-- How to complete this task --
Every line below that has "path" in it should be copied.

________________________________________

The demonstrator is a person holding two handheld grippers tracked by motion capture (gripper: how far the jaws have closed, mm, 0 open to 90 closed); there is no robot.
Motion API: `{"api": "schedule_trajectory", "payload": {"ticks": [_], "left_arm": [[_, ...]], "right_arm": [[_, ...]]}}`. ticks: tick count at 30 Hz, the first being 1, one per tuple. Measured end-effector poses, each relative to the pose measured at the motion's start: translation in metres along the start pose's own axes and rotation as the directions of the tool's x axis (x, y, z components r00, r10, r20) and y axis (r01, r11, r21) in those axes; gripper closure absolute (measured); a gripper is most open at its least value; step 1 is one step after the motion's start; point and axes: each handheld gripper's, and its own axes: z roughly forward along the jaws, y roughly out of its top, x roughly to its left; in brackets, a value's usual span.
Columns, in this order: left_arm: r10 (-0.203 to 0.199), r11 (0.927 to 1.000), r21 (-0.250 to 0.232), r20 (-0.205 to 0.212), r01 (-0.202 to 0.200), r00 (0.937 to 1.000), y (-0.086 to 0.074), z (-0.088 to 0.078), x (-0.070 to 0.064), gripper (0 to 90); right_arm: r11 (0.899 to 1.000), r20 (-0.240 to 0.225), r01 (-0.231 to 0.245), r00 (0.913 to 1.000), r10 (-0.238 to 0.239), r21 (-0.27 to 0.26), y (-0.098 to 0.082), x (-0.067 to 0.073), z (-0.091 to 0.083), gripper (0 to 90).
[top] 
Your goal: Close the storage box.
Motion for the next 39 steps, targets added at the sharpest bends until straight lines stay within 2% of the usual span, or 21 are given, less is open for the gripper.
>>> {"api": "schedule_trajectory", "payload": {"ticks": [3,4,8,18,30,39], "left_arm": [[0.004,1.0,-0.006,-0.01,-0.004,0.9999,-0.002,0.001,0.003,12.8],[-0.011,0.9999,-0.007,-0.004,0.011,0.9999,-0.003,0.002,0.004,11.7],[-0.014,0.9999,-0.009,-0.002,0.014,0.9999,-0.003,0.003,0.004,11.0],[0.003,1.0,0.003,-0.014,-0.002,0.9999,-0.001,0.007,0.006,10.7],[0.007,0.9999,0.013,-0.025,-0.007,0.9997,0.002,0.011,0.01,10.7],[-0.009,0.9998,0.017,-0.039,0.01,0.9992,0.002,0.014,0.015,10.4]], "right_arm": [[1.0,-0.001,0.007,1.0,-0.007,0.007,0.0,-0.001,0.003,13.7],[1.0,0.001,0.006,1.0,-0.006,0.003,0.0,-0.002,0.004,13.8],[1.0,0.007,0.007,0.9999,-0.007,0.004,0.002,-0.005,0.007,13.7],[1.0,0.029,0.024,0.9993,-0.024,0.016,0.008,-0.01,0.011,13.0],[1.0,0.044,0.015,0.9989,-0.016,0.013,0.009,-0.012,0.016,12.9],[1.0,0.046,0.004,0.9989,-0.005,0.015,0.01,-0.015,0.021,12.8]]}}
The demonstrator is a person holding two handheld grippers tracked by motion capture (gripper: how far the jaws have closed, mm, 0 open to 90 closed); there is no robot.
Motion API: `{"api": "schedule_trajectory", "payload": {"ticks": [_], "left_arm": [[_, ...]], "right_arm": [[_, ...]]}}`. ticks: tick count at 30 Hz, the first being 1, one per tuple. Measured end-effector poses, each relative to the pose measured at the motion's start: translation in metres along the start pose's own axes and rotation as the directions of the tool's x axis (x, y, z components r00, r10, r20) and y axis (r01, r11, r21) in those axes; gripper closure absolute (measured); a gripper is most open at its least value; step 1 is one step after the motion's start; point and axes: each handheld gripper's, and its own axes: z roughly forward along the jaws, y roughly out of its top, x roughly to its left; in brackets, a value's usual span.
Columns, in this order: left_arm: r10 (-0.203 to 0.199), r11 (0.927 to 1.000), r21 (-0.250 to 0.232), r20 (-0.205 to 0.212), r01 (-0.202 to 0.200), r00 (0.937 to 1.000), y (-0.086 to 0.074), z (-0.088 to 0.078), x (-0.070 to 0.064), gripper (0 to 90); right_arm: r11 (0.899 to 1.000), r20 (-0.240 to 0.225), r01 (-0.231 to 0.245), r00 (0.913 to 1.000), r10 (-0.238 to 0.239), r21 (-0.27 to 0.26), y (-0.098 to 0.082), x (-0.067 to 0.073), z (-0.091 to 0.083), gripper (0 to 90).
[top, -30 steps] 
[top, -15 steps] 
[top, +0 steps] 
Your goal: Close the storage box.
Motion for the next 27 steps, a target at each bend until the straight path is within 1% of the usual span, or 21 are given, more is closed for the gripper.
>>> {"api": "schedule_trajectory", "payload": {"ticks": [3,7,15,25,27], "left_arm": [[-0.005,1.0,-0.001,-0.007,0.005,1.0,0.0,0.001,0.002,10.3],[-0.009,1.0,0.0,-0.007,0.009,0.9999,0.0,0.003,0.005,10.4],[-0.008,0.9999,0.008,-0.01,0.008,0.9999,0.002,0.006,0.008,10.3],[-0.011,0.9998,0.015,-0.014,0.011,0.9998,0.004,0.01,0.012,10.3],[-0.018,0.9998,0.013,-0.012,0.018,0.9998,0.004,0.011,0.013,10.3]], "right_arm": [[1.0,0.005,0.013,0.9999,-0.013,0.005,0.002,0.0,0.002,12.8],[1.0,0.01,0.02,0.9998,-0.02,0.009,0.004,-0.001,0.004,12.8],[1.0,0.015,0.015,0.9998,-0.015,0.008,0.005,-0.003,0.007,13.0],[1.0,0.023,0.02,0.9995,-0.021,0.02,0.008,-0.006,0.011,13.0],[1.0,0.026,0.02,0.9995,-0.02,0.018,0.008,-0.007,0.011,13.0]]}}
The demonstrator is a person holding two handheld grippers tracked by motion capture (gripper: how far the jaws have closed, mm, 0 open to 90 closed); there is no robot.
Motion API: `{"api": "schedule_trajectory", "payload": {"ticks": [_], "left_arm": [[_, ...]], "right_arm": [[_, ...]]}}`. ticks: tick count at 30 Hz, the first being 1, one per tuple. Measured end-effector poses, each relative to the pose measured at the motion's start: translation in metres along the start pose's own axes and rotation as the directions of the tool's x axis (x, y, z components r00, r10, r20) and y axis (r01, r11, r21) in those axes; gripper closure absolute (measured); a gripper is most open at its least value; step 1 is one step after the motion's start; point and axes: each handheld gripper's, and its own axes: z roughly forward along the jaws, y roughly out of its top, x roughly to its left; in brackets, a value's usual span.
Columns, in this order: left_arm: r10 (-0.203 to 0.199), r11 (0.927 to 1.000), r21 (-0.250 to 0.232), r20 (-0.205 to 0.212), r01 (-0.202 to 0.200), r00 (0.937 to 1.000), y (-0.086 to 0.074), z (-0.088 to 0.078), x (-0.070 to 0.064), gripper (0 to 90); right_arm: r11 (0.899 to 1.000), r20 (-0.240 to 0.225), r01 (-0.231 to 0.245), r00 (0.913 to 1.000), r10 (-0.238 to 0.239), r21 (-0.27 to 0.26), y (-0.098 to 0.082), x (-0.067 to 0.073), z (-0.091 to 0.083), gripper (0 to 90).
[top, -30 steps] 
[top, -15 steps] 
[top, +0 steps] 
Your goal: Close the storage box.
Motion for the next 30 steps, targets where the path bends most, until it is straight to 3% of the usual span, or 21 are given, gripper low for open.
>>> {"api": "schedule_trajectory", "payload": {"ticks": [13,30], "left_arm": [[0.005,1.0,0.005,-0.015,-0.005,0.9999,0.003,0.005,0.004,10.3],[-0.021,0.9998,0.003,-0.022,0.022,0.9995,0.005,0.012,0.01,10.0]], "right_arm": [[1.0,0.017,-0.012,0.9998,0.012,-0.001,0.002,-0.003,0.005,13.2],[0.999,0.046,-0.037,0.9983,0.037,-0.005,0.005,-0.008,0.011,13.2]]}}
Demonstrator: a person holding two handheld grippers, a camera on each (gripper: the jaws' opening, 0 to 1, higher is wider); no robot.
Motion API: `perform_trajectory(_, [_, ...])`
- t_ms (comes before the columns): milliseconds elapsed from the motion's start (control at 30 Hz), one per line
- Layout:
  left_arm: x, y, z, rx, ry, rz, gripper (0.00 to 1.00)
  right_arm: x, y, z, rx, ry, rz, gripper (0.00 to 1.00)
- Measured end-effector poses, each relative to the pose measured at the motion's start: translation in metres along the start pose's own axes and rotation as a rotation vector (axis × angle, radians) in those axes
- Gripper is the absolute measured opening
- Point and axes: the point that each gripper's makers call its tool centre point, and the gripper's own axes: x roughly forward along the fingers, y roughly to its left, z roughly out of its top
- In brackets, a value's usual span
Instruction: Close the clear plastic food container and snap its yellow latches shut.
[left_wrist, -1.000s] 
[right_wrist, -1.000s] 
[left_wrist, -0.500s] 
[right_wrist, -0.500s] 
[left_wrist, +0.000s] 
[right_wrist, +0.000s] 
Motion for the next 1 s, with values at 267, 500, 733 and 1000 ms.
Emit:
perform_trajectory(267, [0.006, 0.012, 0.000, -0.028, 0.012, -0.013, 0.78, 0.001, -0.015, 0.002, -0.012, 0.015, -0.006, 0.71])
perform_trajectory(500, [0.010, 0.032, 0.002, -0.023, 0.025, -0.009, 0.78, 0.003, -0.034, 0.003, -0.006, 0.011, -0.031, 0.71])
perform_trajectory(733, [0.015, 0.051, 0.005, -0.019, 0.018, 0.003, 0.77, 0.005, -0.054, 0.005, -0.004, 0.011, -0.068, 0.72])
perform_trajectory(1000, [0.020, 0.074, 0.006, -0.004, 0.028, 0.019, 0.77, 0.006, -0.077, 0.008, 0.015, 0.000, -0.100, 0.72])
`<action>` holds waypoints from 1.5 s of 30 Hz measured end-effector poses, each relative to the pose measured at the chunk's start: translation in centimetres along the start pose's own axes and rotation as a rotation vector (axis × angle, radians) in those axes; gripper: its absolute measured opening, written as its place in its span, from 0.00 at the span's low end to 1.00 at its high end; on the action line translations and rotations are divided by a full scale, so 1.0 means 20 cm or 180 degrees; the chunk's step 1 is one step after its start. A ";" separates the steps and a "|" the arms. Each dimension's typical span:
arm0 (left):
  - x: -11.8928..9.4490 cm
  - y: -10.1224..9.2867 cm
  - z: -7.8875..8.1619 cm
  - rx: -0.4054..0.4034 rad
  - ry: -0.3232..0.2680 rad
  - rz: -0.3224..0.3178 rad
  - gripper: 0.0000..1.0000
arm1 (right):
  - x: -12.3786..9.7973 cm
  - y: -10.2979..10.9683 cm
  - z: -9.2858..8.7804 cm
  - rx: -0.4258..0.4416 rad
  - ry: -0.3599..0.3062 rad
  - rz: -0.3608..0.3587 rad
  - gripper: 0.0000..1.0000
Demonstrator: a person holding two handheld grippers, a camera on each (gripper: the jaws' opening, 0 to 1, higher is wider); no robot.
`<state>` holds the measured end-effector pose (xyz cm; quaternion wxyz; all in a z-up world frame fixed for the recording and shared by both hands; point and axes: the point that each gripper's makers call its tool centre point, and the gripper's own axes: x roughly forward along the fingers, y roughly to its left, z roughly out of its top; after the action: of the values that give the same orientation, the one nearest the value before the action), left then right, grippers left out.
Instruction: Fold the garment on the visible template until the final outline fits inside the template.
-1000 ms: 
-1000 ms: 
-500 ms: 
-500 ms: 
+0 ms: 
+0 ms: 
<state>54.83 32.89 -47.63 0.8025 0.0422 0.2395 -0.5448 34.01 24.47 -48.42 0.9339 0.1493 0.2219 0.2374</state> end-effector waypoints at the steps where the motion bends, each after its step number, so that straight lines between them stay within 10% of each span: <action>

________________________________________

-- Answer area --
Motion for the next 27 steps, a target at each bend until the straight path is within 1% of the usual span, or 21 are given, more is closed for the gripper.
Motion for the next 30 steps, targets where the path bends most, until it is straight to 3% of the usual span, or 21 are given, gripper low for open.

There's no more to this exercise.